The mayor cited projects completed as proof of concept, namely the R4-billion refurbishment of the Zandvliet sewage treatment plant, the quadrupling of sewage pipe replacements and the expansion of the new MyCiTi route across the south-east metropolitan area.
60 second pitch
When asked to give a closing argument to the CFO of a multinational manufacturer evaluating its expansion into Africa, Mr. Hill-Lewis’ response distilled the strategy as follows:
“If you need practical investment facilitation to cut through the red tape and encourage people to move to Cape Town, if you want reliable infrastructure in a city that is investing in its future economic growth, and if you want peace of mind about good governance and a healthy city finances, Cape Town is the destination for you on the African continent.”

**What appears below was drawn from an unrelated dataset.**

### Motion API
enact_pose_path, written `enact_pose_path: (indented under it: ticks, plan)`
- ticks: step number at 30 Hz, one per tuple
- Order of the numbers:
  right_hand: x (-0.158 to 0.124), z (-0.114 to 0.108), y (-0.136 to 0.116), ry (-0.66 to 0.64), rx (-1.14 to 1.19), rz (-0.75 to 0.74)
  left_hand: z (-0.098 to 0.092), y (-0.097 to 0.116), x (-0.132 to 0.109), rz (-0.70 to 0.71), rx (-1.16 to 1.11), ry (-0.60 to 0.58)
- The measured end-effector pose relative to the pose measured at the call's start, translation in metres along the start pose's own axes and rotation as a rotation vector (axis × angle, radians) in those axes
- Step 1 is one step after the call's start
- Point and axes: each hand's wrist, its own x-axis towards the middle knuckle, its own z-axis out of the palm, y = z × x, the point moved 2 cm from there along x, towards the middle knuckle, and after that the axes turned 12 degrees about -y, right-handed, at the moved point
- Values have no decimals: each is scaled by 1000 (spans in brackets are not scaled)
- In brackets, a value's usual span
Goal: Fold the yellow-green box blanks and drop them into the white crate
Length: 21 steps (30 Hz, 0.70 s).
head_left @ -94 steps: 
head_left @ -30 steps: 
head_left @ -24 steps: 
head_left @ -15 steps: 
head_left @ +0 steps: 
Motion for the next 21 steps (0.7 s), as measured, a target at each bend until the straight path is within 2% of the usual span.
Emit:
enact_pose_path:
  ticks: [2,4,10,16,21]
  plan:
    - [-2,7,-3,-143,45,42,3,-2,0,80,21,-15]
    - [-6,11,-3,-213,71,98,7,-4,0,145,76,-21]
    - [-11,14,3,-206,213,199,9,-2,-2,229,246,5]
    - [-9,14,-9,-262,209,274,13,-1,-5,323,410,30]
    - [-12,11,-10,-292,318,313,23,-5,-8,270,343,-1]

Infrastructure investments are producing facts on the ground. The International Finance Corporation has committed R2.8 billion to support Cape Town’s infrastructure plans over an 18-year period, demonstrating international confidence in the city’s financial management.
As Cape Town approaches the 2026 completion target for Potsdam, Montague Gardens sewers and other critical industrial infrastructure, the question for global manufacturers is shifting from whether the city can deliver, to whether it can ignore what is being built.